We currently support all databases supported by SQLAlchemy. You can find more information on the required
connection strings in their `Engine Configuration <https://docs.sqlalchemy.org/en/14/core/engines.html#database-urls>`_.
The following snippet illustrates how to configure the database export to a Postgres database running locally.

.. code-block:: yaml

    output:
      database:
        connection_string: postgresql://postgres:mysecretpassword@localhost:5432/postgres
        model_name: my regression model


Note the presence of the ``model_name`` value. It will ensure an entry for the given name is present in the `model`
table (by either retrieving or creating it) and link it to the metrics using the ``model.id`` value as a foreign key.
This configuration is optional but recommended. Dropping this parameter results in the metrics being written without
a ``model_id`` value, which makes them harder to link to a single given model.


Column mapping section
***********************

This section is responsible for teaching NannyML about your specific model: what are its features, predictions, ...
You do this by providing a column mapping that associates a NannyML specific meaning to your input data.
For more information on this, check out the :ref:`data_requirements` documentation.

The following snippet lists the column mapping for the :ref:`dataset-synthetic-binary-car-loan`.

.. code-block:: yaml

    column_mapping:
      features:
        - car_value
        - salary_range
        - debt_to_income_ratio
        - loan_length
        - repaid_loan_on_prev_car
        - size_of_downpayment
        - tenure
      timestamp: timestamp
      y_pred: y_pred
      y_pred_proba: y_pred_proba
      y_true: repaid

This snippet shows how to setup the column mapping for the :ref:`dataset-synthetic-multiclass`.

.. code-block:: yaml

    column_mapping:
      features:
        - acq_channel
        - app_behavioral_score
        - requested_credit_limit
        - app_channel
        - credit_bureau_score
        - stated_income
        - is_customer
      timestamp: timestamp
      y_pred: y_pred
      y_pred_proba:
        prepaid_card: y_pred_proba_prepaid_card
        highstreet_card: y_pred_proba_highstreet_card
        upmarket_card: y_pred_proba_upmarket_card
      y_true: y_true

.. _cli_configuration_store:

Store section
*****************

This section lets you set up a :class:`~nannyml.io.store.file_store.FilesystemStore` for caching purposes.

When a :class:`~nannyml.io.store.file_store.FilesystemStore` is configured it will be used to store and load fitted
calculators during the run. NannyML will use the store to try to load pre-fitted calculators.
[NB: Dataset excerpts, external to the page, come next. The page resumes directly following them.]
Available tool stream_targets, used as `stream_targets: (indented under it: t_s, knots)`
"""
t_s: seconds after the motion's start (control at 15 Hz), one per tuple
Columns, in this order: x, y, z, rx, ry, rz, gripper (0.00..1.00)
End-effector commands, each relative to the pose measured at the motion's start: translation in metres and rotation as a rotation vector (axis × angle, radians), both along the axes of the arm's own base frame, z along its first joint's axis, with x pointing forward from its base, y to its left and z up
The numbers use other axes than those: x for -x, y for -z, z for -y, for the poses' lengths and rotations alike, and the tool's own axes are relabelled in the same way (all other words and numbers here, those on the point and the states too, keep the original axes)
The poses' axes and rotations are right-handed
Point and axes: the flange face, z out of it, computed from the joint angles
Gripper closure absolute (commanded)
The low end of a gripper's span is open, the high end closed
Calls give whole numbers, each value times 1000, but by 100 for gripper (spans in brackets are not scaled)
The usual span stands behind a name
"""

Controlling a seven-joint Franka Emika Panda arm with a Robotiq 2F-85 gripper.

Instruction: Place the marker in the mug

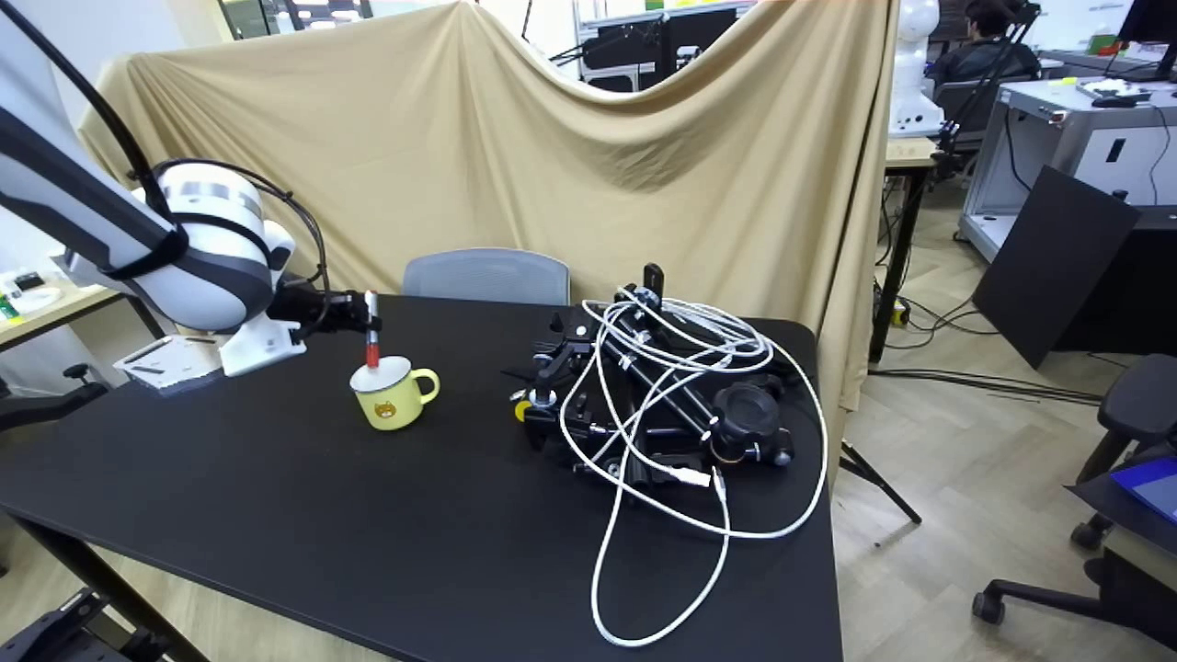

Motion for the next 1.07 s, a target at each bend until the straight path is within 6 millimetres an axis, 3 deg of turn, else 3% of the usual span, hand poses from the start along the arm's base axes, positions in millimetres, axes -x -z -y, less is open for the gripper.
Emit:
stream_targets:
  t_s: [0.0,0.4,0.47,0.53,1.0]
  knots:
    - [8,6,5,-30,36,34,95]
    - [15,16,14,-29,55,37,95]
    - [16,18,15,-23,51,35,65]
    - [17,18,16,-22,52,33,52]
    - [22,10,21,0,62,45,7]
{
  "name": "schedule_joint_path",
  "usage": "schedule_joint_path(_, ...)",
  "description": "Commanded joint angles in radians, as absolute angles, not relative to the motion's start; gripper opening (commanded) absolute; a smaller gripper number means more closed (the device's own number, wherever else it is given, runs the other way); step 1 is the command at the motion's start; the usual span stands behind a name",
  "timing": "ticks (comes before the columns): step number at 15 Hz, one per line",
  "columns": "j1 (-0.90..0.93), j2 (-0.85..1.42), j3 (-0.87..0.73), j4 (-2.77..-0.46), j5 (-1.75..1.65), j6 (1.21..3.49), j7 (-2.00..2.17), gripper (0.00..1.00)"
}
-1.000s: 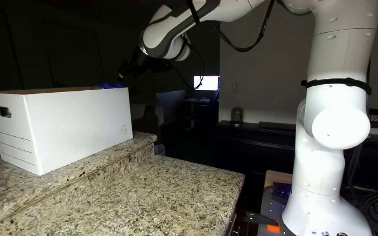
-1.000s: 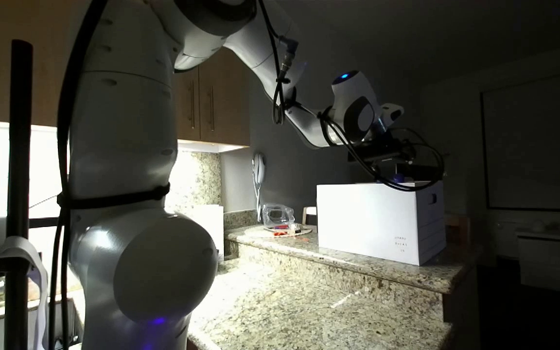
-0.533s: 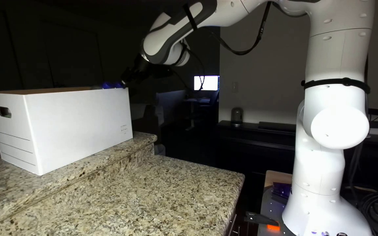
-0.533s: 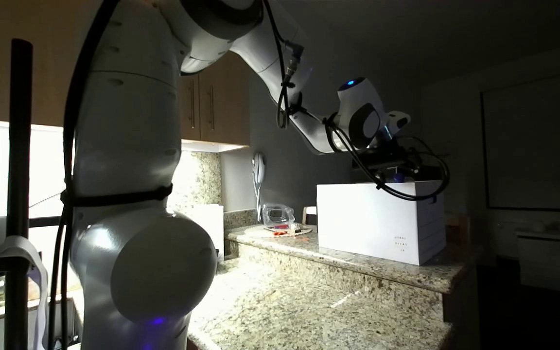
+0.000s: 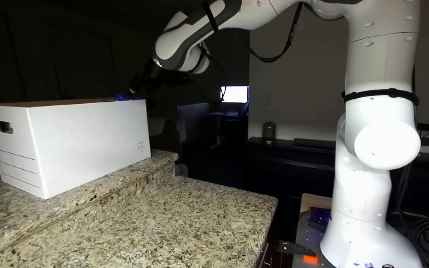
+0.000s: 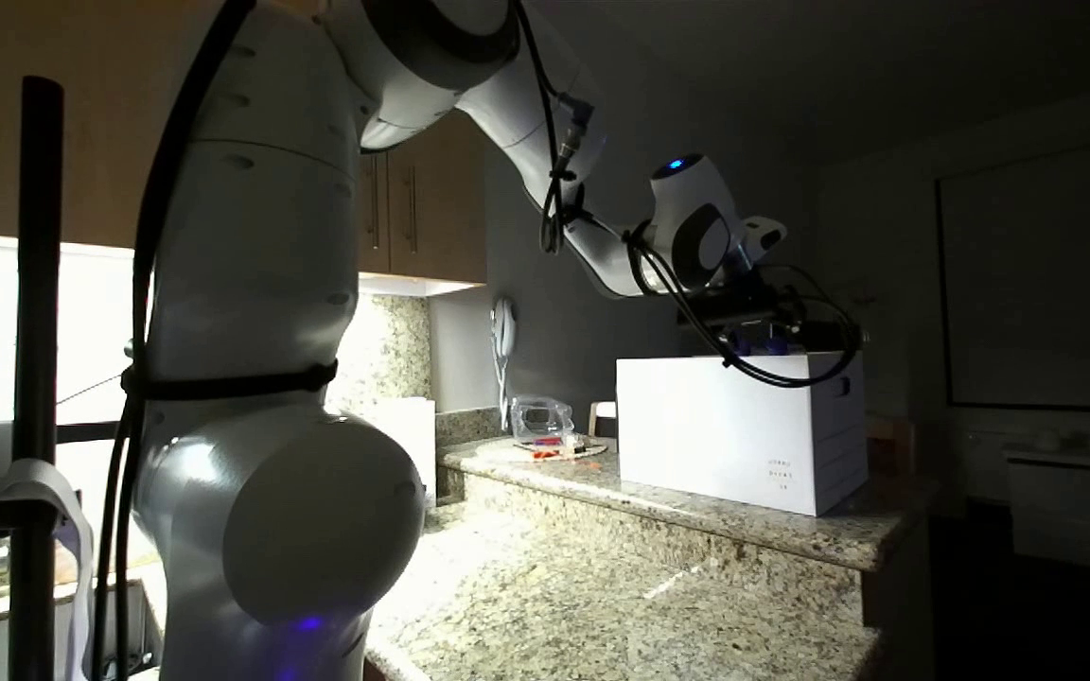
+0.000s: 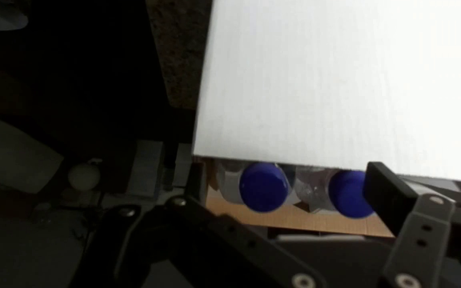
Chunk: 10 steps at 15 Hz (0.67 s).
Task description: Remove the water bottles from the box and put them on the counter
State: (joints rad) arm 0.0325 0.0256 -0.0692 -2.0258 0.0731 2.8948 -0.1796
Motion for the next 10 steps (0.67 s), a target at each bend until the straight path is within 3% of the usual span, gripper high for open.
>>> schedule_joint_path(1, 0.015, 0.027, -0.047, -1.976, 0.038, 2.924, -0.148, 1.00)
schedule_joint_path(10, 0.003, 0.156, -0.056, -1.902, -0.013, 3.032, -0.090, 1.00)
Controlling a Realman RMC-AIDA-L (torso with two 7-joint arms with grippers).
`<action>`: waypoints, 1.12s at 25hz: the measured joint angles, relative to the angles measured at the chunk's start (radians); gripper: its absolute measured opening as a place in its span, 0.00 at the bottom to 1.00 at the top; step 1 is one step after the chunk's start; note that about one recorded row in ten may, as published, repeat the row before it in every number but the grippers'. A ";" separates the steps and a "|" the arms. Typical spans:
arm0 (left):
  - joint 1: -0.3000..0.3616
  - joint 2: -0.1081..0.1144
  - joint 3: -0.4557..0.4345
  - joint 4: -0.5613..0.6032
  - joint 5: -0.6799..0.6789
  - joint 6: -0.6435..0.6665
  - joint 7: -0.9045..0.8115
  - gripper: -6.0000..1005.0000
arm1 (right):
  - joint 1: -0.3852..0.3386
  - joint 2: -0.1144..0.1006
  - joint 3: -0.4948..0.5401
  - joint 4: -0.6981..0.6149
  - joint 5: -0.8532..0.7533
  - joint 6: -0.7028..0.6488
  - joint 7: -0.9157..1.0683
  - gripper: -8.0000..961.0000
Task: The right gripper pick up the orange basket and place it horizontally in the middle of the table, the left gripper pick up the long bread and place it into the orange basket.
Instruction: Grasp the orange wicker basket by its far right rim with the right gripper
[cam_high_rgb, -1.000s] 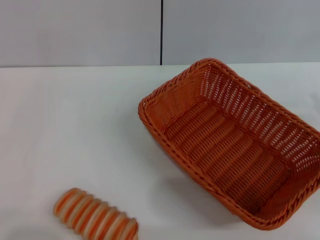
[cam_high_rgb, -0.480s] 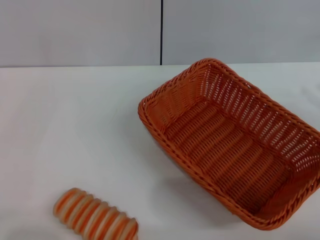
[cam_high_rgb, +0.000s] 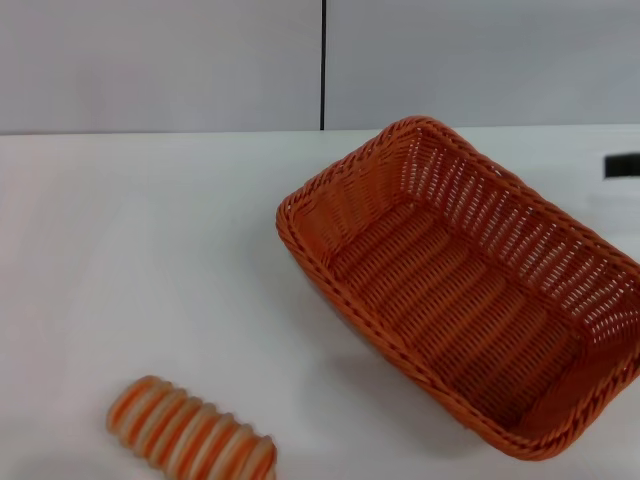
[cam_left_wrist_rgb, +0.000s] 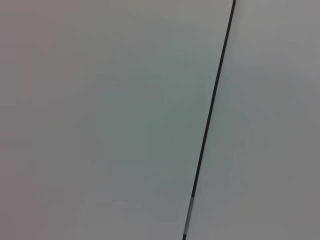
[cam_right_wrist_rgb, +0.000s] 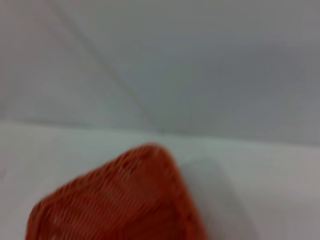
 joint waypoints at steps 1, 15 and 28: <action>0.002 -0.001 0.000 -0.001 0.000 -0.002 0.000 0.78 | 0.000 0.000 0.000 0.000 0.000 0.000 0.000 0.68; 0.033 -0.005 0.000 -0.008 0.000 -0.006 0.000 0.78 | 0.121 0.011 -0.091 0.198 -0.138 -0.105 -0.005 0.67; 0.029 -0.005 0.003 -0.011 0.003 -0.006 0.000 0.78 | 0.164 0.029 -0.096 0.347 -0.147 -0.208 -0.051 0.67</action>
If none can be found
a new calculator will be created, fitted and persisted using the store.
The next time NannyML is run using the same configuration file it will find the stored calculator and use it subsequently.

Check out the :ref:`tutorial on storing and loading calculators<storing_and_loading_calculators>` to learn more.

This snippet shows how to setup the store in configuration using the local filesystem:

.. code-block:: yaml

    store:
      file:
        path: /out/nml-cache/calculators

This snippet shows how use S3:

.. code-block:: yaml

    store:
      file:
        path: s3://my-bucket/nml/cache/
        credentials:
          client_kwargs:
            aws_access_key_id: '<ACCESS_KEY_ID>'
            aws_secret_access_key: '<SECRET_ACCESS_KEY>'

This snippet shows how to use Google Cloud Storage:

.. code-block:: yaml

    store:
      file:
        path: gs://my-bucket/nml/cache/
        credentials:
            token: service-account-access-key.json

This snippet shows how to use Azure Blob Storage:

.. code-block:: yaml

    store:
      file:
        path: abfs://my-bucket/nml/cache/
        credentials:
            account_name: '<ACCOUNT_NAME>'
            account_key: '<ACCOUNT_KEY>'


Chunker section
*****************

The chunker section allows you to set the chunking behavior for all of the calculators and estimators that will be run.
Check the :ref:`chunking` documentation for more information on the practice of chunking and the available ``Chunkers``.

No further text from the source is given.